At least, a person might think this would be a more isolated cattle car on someone’s train of thought but it’s not. Plenty of people have opted out of donating to the Red Cross or Mercy Corps because they can’t be sure “the right people” will be helped. I wish those fuckers would dream big, donate to the Humane Society and save some abandoned hounds but in this tiny-brain thinking, every living being is competition for money and stuff, and why should the tiny-brain give anything to anybody?

This argument is almost always followed by the words that make me want to lose my mind: “Nobody ever gave me anything.” Smarter people than me could put forth carefully reasoned arguments about why this isn’t true and detail the ways in which society contributes to your well-being. If you went to public school and can read and write you should shut your mouth before you say something even more stupid. But let’s cut to the chase. I recently perused a list of remarks left with the staff of politicians and one struck me as perfect, stupid and a propos: “I don’t want a welfare state. My Medicare is just fine!” Sadly, that misguided, selfish bastard is probably a registered voter. And he or she should fuck off.

You Said It, Mister!

Being a parent is a daily crushing blow to one’s self-confidence, but having parents is a daily battle not to commit parricide. My blog partner GD Frogsdong on his weekend with Momma and Poppa Frog:

Last night I wrote a step-by-step instruction for my mother on how to work the TV remote. I even drew up a picture and labeled the buttons “1”, “2”, “3”, etc., with arrows and stuff so she would be able to watch Regis and What’s-her-name-don’t-tell-me-her-name-I-don’t-really-care.

I got a call at work at 8:55 this morning.

“Frog? I’m sorry to bother you but I followed your instructions and the TV doesn’t work right.”

“What did you do?”

“I did exactly what you said.”

“What is on the screen?”

“It’s blank.”

“Is it blue?”

“Yes.”

“Press ’03’, then press the button labeled ‘Sat’. Make sure it lights up. It’s the number 3 button on the diagram. Then press ‘245’.”

“Okay…….it’s still blank.”

“Press ’03’. You have a picture back, right?”

“Yes.”

“Press the botton labeled ‘Sat’. Did it light up?”

“Yes.”

Okay, not to make this any more tedious than it is, she couldn’t quite get the concept of pressing the Satellite button until it lit up. Had to go through this entire routine three times before it lit up and she could watch Regis and Babette. Other than that, things are insane at my house.

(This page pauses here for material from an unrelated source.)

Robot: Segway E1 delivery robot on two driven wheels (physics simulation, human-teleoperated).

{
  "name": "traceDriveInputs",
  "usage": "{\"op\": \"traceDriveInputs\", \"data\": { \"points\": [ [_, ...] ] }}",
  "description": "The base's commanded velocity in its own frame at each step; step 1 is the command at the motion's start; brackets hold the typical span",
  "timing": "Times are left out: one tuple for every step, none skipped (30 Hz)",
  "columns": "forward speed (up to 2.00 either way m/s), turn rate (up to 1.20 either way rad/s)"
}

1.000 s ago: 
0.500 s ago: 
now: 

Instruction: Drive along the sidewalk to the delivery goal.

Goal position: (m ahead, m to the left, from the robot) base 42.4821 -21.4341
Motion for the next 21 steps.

Crazy people are staying there. Is your mother a martyr? Mine is. “Mom, I’m cooking dinner.” “You don’t have to cook for me. I can have a cookie and that’s all I need.” “Mom, please eat something real.” “No, I don’t want you to have to wash a dish.” “Mom, it’s okay. We have plenty of dishes.” “That’s all right. I’ll just sit here and look at you.”

My father is the exact opposite. “You got any chocolate chip cookies?” “No.” “Well, it’s not raining too hard. And the store is close. You could walk to the store and be back with the cookies in fifteen minutes.”

Suddenly, I’m reminded that I chided Miss Sasha for moving to Florida during hurricane season but it sounded a whole lot like, “It’s so rude of you to set up house a thousand miles from where my son-in-law should be lugging my furniture from a truck to my living room.”